Aim of the task -> For the string "camera", find every matching line in the records and copy it.

BEGIN

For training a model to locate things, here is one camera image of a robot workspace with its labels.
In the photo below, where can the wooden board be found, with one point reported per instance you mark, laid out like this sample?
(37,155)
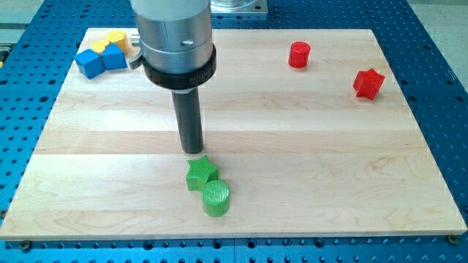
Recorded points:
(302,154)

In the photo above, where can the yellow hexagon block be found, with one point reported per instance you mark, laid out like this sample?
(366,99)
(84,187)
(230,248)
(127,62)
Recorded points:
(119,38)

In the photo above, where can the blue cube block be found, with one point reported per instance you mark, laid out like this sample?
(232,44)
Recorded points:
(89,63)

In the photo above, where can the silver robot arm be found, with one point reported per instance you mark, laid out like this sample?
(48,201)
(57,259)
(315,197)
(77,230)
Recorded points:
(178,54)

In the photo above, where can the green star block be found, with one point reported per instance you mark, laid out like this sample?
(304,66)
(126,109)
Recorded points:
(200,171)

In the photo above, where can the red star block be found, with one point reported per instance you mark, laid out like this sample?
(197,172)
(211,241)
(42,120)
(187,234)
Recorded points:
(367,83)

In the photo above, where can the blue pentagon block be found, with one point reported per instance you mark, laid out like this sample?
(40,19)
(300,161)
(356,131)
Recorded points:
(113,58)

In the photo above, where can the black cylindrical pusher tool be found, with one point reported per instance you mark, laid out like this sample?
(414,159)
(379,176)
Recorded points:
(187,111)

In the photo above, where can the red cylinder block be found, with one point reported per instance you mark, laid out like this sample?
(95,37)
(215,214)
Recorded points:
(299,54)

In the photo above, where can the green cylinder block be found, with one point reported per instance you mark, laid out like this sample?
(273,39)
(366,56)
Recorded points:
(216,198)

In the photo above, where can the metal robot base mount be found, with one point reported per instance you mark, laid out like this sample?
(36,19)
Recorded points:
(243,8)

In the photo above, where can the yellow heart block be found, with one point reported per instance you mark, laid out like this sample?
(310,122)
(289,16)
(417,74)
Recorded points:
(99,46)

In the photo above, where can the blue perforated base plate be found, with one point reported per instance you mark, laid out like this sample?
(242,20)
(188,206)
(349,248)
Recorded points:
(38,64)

END
BEGIN

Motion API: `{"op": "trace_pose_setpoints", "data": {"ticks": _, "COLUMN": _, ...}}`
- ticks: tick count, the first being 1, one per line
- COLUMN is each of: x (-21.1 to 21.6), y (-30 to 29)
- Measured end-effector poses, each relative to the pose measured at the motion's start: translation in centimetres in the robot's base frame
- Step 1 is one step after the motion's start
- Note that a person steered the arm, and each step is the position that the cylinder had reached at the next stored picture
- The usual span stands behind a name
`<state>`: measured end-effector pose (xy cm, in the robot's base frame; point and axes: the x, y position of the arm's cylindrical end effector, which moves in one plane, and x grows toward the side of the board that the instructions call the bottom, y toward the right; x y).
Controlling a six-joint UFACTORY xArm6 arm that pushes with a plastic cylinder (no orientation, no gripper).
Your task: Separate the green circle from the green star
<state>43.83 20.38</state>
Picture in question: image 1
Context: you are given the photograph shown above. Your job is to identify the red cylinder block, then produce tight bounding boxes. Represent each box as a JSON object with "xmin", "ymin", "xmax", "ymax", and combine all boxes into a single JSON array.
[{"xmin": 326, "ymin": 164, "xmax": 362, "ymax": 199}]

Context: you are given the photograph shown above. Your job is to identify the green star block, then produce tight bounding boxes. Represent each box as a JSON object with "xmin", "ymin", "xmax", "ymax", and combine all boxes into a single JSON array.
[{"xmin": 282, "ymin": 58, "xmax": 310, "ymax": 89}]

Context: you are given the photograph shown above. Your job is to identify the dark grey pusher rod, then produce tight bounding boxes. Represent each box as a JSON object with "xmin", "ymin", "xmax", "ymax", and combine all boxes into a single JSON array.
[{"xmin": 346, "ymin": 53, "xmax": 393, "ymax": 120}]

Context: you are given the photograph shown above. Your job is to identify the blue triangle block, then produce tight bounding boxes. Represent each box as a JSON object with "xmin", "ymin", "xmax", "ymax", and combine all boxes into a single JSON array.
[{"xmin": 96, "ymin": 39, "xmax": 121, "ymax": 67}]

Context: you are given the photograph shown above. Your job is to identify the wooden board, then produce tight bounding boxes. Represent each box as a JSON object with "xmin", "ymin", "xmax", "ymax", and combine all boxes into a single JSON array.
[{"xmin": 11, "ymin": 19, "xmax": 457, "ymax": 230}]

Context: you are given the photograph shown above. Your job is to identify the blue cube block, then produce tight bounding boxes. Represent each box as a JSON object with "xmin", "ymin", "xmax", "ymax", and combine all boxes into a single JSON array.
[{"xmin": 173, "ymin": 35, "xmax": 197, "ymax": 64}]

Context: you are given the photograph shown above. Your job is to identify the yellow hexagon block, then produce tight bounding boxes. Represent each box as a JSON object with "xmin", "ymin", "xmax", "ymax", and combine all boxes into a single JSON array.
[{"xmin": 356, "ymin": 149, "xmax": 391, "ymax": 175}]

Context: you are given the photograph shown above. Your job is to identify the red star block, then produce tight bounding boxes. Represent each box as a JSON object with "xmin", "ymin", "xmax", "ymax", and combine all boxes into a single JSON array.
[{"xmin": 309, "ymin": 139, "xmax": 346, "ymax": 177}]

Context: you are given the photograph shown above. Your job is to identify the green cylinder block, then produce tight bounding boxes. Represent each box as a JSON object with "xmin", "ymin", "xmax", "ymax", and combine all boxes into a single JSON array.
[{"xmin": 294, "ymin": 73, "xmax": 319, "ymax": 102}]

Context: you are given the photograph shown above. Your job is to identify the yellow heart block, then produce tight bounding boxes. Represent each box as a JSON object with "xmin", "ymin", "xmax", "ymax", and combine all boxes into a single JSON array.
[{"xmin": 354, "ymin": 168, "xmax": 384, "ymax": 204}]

END
BEGIN

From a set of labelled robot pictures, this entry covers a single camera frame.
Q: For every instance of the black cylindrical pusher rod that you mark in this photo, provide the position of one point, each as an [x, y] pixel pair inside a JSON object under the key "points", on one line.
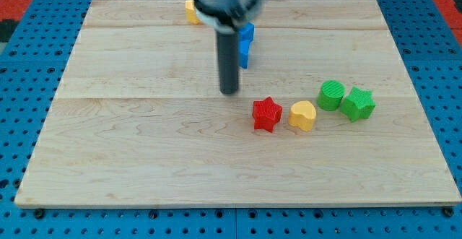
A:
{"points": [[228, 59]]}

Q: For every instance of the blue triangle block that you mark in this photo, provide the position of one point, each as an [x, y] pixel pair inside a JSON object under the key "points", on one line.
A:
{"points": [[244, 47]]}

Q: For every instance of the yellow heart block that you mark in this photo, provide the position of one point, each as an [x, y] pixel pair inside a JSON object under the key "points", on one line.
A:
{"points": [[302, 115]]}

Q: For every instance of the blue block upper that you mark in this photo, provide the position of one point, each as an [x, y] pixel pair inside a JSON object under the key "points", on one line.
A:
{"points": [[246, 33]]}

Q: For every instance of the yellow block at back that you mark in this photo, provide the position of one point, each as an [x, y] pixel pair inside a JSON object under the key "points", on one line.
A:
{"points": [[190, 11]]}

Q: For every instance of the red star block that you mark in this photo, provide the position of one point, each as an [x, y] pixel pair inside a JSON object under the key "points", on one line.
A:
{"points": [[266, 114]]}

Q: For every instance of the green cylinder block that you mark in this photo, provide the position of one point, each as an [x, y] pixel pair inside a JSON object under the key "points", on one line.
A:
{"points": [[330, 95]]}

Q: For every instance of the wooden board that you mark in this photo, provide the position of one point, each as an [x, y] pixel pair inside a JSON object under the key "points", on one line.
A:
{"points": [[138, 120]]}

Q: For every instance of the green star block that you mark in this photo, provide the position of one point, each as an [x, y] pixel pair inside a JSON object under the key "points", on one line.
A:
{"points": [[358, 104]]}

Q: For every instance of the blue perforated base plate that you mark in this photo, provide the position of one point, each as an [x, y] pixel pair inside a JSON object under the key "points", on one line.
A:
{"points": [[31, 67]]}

END

Result of this task ->
For training a model to locate things, here is one camera image of a robot workspace with its labels.
From a set of labelled robot pictures, this entry covers a single camera frame.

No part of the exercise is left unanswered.